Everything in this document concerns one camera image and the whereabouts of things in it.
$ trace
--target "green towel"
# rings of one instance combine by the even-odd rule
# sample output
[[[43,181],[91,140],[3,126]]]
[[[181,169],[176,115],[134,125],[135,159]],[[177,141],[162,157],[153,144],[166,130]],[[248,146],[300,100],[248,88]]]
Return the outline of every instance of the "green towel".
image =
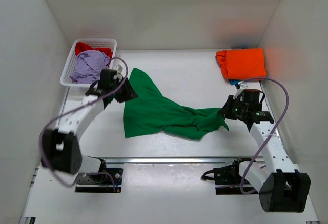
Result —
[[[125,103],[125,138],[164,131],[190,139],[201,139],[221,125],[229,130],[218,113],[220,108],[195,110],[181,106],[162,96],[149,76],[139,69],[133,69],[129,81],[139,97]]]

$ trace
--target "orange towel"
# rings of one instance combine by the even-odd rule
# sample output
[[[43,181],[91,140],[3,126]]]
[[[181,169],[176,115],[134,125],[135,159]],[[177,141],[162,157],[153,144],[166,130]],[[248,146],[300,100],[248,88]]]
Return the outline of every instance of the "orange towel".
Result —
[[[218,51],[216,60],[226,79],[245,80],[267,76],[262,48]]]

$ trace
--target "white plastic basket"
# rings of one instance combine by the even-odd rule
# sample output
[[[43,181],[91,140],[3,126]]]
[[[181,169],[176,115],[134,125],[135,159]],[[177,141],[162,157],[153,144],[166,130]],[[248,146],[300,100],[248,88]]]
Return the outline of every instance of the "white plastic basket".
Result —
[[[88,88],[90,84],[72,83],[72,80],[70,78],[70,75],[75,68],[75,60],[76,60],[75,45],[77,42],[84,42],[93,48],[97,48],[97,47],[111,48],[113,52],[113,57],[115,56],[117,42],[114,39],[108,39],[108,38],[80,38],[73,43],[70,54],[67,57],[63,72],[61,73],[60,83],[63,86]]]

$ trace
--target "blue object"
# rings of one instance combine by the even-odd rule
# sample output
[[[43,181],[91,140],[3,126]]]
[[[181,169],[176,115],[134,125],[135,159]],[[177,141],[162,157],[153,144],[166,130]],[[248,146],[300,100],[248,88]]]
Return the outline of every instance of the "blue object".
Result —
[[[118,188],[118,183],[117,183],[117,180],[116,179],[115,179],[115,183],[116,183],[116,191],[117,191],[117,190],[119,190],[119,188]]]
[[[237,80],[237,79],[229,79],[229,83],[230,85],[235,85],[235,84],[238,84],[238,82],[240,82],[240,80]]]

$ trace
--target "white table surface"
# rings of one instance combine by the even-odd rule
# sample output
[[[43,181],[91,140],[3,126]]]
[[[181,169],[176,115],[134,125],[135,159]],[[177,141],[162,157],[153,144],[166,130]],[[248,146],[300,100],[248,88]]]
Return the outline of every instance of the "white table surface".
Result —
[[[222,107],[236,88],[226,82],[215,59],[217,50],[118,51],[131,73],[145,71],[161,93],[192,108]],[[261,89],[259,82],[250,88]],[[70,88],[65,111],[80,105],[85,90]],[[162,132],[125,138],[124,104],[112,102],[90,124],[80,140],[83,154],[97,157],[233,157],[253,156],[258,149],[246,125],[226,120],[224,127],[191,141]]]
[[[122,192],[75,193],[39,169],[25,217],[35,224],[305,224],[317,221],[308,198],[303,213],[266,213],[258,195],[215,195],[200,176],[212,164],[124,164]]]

::::::::

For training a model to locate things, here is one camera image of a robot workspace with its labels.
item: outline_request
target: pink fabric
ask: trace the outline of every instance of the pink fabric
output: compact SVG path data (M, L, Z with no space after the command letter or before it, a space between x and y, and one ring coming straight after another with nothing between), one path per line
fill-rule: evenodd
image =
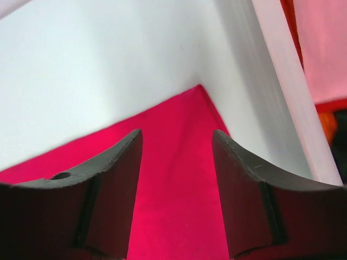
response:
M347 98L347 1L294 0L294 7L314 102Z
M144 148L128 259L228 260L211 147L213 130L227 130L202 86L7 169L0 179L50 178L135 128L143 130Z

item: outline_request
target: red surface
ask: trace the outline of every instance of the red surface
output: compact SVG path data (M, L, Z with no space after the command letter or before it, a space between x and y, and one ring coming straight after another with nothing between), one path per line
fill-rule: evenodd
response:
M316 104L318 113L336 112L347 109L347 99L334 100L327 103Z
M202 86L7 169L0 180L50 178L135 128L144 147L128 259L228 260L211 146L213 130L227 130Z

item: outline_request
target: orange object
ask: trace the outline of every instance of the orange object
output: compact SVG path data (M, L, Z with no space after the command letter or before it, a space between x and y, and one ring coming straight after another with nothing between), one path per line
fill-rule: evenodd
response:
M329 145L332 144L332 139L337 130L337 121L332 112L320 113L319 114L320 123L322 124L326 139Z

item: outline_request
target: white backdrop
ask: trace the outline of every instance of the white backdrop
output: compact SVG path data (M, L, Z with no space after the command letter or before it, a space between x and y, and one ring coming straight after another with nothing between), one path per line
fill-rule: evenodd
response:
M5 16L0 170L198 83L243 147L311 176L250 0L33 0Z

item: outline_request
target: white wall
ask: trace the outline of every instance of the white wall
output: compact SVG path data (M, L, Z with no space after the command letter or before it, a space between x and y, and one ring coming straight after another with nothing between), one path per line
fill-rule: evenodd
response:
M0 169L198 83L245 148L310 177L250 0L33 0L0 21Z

::::::::

- **YOUR TASK**:
Copy out every line of the listing that contains the string "image".

- **RESULT**:
Everything in this document concerns one camera image and the whereabouts of things in it.
image =
For training a model to locate things, here is one camera image of a robot workspace with its labels.
image =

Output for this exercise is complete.